Brief
Pull every line containing "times" from the data.

==== Source data ====

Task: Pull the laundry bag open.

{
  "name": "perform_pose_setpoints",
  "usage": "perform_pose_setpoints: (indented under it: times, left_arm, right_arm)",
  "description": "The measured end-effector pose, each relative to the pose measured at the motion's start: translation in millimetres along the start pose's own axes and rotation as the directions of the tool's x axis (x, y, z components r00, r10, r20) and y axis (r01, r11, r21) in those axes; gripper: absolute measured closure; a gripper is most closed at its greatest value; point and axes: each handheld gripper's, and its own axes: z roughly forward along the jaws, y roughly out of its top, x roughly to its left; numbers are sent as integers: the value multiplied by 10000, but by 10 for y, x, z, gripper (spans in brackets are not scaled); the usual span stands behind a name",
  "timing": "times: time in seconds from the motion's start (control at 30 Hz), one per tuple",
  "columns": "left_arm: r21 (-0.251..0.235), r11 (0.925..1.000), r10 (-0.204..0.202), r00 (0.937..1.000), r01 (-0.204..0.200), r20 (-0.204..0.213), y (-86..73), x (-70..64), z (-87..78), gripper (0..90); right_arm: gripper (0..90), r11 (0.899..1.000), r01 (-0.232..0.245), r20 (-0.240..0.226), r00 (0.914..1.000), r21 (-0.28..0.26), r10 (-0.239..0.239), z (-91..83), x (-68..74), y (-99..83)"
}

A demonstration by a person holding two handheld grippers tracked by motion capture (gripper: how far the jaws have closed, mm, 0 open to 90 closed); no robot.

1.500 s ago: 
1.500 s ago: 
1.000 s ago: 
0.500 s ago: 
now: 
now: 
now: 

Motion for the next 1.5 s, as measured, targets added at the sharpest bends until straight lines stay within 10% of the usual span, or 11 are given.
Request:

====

Response to this task
  "usage": "perform_pose_setpoints: (indented under it: times, left_arm, right_arm)",
  "timing": "times: time in seconds from the motion's start (control at 30 Hz), one per tuple",

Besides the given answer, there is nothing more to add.